Tranchées dans le vif

La guerre de 14 sous le scalpel de Marc Dugowson : la haine comme drogue et idéologie.

Gilles Costaz  • 17 novembre 2011 abonné·es

La guerre de 1914-1918, le théâtre l’a souvent abordée d’une manière quelque peu documentaire, en faisant connaître les lettres des combattants et de leur famille, ou en dénonçant les mensonges tranquilles que pouvaient porter les chansons d’époque. « Poilus » et « tourlourous » ont défilé dans un manège de scènes, désolées ou satiriques.

La nouvelle pièce de Marc Dugowson, Dans le vif , relève plutôt du scalpel, de la lame tranchant dans ce que l’histoire aime dissimuler. Elle frappe, fouaille, pour que le spectacle et le spectateur ne soient pas en repos. On avait déjà vu l’auteur à l’œuvre dans sa très belle pièce Un siècle d’industrie , où il mettait en pleine lumière la bonne conscience des industriels allemands travaillant pour les camps de concentration. Cette fois, ce sont les Français qui sont sous la loupe. Et ils ne valent pas mieux !

Un jeune paysan breton est enrôlé dans l’armée en 1915. Il est assez content de quitter un entourage où la mesquinerie le dispute au machisme. Le voilà guerroyant. Là, l’horreur est autant dans les têtes que dans la vie du combattant. La pire idéologie, nationaliste, antisémite, raciste, devient l’alcool familier de tous les jeunes gens. L’adversaire est considéré comme un sous-homme à qui on attribue les pires infirmités physiques et mentales. Notre engagé trouve tout à fait normal qu’on fasse souffrir, jusqu’à la torture les Allemands blessés avant de les achever.

Les officiers font passer les comportements sadiques pour de ­l’héroïsme. La folie de la haine tournoie, même dans l’infirmerie où la recrue, blessée à son tour, va se retrouver, avant de finir comme un être amputé de son sexe et de sa capacité de penser.

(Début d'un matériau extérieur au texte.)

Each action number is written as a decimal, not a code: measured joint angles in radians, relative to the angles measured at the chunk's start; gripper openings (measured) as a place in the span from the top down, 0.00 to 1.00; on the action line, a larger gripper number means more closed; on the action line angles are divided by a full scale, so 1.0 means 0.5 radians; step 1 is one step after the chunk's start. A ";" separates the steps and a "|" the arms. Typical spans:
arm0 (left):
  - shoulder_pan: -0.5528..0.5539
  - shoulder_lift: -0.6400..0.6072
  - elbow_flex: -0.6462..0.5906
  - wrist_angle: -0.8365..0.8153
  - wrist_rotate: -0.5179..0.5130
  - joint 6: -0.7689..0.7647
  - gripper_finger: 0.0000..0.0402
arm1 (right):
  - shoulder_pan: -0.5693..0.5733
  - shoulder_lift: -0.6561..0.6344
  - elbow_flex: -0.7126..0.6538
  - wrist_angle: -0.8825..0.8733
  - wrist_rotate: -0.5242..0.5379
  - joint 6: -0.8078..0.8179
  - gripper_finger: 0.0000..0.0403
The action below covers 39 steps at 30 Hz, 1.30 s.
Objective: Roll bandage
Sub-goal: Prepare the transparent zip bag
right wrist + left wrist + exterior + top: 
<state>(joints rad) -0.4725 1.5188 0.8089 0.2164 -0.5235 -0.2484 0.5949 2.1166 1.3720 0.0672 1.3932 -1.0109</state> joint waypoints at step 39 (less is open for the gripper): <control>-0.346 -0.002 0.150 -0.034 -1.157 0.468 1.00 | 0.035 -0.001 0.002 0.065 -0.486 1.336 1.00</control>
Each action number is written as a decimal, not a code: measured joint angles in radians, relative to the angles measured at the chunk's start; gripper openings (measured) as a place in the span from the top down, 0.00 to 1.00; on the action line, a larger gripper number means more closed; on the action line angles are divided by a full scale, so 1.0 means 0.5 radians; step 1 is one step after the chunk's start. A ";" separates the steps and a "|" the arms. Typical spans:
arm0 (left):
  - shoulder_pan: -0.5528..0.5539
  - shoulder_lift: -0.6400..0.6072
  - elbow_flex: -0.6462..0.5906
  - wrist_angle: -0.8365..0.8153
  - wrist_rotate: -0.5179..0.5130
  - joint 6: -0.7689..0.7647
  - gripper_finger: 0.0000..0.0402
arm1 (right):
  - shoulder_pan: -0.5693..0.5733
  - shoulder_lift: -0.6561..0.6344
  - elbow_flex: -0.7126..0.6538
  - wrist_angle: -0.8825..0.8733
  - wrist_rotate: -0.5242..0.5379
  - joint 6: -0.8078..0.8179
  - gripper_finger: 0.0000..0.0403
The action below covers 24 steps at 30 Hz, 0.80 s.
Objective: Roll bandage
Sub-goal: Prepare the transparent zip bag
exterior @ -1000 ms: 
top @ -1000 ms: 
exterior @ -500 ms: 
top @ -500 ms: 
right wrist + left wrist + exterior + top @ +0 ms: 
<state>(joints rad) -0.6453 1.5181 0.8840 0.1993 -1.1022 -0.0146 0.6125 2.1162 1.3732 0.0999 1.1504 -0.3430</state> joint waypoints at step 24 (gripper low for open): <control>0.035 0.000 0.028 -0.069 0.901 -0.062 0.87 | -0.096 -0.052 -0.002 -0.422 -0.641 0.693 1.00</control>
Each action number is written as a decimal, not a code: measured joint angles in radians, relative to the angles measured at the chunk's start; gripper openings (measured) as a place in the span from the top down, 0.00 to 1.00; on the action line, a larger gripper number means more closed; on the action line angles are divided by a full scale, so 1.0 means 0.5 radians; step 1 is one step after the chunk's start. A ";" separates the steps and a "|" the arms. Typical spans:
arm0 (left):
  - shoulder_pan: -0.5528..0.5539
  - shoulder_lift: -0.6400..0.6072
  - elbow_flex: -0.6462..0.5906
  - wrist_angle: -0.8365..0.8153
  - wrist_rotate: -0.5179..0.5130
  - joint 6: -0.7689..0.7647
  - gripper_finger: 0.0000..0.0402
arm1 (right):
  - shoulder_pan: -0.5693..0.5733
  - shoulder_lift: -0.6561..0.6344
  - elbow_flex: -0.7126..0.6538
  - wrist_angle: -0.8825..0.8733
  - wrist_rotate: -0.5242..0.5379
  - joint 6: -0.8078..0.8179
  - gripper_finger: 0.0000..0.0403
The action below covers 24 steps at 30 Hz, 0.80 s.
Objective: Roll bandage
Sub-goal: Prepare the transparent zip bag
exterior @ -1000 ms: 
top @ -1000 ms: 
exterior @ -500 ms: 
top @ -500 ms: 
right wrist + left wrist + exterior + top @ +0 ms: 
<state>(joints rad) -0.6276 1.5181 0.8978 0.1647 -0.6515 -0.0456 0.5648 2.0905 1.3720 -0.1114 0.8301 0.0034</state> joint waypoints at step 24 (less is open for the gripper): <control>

Dans un espace de Stephan Grögler qui unifie habilement une série de lieux, le metteur en scène Paul Golub atteint avec justesse le ton d’historien clinique qui est celui de Dugowson. Gauthier Baillot interprète le rôle principal avec la force rare d’un acteur toujours intérieur, même dans l’explosion. Il est entouré d’excellents partenaires comme Christian Bouillette et Sébastien Bravard. On regrette seulement que l’auteur prolonge son récit par des péripéties peu utiles après la violence de son foudroyant tableau d’une boucherie mentale.